Как положено наивной малышке Клер, я прижалась к руке Дона. Притворяться было совсем несложно: я и вправду боялась. Боялась этого огромного дома Рэндолфа Убхарта, этой женщины, затянутой в черное, и ее неспокойного взгляда...

Изнутри дом подавлял, он был таким же чопорным, как Эдвина. Внутренний дворик-патио был пустынен, комнаты поражали высокими потолками и тяжелыми драпировками.

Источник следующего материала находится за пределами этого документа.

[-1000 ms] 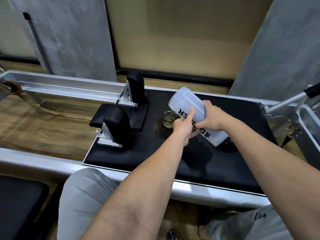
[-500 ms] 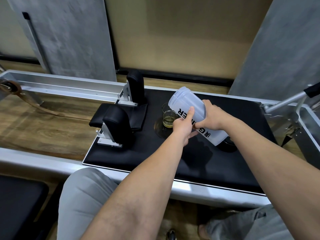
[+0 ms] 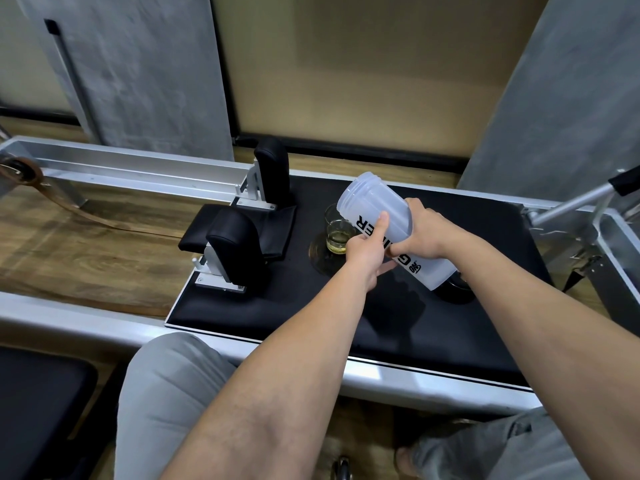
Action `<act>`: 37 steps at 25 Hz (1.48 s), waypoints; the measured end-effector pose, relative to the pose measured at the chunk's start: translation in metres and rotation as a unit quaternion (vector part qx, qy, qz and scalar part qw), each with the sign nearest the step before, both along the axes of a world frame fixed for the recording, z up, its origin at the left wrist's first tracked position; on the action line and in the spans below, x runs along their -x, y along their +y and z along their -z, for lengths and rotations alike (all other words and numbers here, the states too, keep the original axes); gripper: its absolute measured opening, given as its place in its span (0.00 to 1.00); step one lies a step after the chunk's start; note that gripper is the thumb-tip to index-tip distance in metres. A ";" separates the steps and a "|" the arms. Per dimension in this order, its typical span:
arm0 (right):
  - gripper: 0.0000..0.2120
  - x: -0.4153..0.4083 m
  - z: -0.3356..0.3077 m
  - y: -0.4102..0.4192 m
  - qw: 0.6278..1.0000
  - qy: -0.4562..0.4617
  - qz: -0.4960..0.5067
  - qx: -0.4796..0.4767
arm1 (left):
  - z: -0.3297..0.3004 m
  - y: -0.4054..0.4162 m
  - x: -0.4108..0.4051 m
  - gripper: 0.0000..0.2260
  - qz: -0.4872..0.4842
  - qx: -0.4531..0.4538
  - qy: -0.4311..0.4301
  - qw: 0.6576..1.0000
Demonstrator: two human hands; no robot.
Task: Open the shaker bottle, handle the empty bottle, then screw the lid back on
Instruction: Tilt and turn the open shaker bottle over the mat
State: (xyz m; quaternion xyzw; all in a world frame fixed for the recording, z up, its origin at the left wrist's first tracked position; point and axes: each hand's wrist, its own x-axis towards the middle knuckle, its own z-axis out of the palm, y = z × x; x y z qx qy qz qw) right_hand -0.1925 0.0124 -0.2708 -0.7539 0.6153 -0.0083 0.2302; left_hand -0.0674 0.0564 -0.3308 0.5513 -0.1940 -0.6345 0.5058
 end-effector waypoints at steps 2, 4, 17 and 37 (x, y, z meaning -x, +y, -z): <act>0.51 0.000 0.000 0.000 1.000 0.002 -0.002 0.001 | 0.000 0.000 0.001 0.27 -0.001 0.001 -0.001 1.000; 0.51 -0.001 -0.001 0.000 1.000 0.003 -0.003 -0.001 | 0.001 0.000 0.001 0.28 -0.001 -0.001 -0.001 1.000; 0.50 0.000 -0.003 0.001 1.000 0.000 -0.004 -0.001 | 0.002 -0.001 0.000 0.27 -0.002 0.002 0.002 1.000; 0.50 0.000 -0.006 0.000 1.000 0.011 -0.006 0.003 | -0.003 0.001 0.002 0.25 -0.004 0.004 0.003 1.000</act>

У меня сложилось ощущение, что похороны Рэндолфа Убхарта явно затянулись... Во всяком случае, дом был в трауре.

— Эдвина, — сказал Дон, — познакомьтесь с моей женой. Ее зовут Мэвис.

Несмотря на полумрак, царивший в гостиной, Эдвина пронзила меня своим взглядом насквозь.

— Приветствую вас, миссис Убхарт, — ее голос оказался бесцветным и тем не менее выдавал высокомерие и презрение. — Как поживаете?

— Благодарю, хорошо, — еле слышно ответила я.

— Вы остановитесь в апартаментах своих родителей, — обратилась Эдвина к Дону. — Я приготовила комнаты.

— Вы очень заботливы, — пробурчал Дон.

— Можете пройти туда. Багаж вам принесут.

— Что, уже есть прислуга? — вскинул брови Дон.

Эдвина соизволила кивнуть:

— Я наняла кухарку, горничную и привратника. Все с хорошими рекомендациями.

— Кто еще в доме?

— Мистер Дарк. Он прибыл вчера. К вечеру должна приехать чета Пейтенов. Они сообщили об этом. А вот когда приедет ваш брат, мне неизвестно.

— Мой сводный брат.

— Да. Ваш сводный брат.

Они обменялись взглядами: при всем желании я не смогла бы разгадать, что стоит за всем этим.

— Глупо, но я забыла о том, что Карл — ваш сводный брат, — проскрипела экономка.

Дональд Убхарт посмотрел на меня:

— Идем, Мэвис. Я покажу наши комнаты.

Я вежливо улыбнулась Эдвине:

— Мы еще увидимся. Я не прощаюсь.

— Разумеется. Я всегда в доме. Я его часть.

Она говорила слова, предназначенные для меня, но сама в это время смотрела на Дона. Он схватил меня за руку и потащил куда-то по коридору.

— Спокойно, спокойно, — шептала я ему. — Вы тащите меня так, словно вам не терпится вкусить все прелести медового месяца. Не забывайте, официально мы давно женаты.

Дональд замедлил шаг.

— Эдвина едва не вывела меня из себя. Эта особа появилась в доме после того, как отец развелся со второй женой. Подумать только: она ведет себя так, словно была его третьей женой! — Дон помолчал и неожиданно рассмеялся. — Только сейчас мне пришло в голову, что Эдвина, скорее всего, и была ему женой, но старик не хотел или не успел оформить отношения официально. Вот это и не дает ей покоя все пять лет после его смерти.

Апартаменты, отведенные нам, были неприлично огромными: две спальни, при каждой — ванная и туалетная комнаты. Двери спален выходили в гостиную, в которой можно было бы проводить соревнования по большому теннису.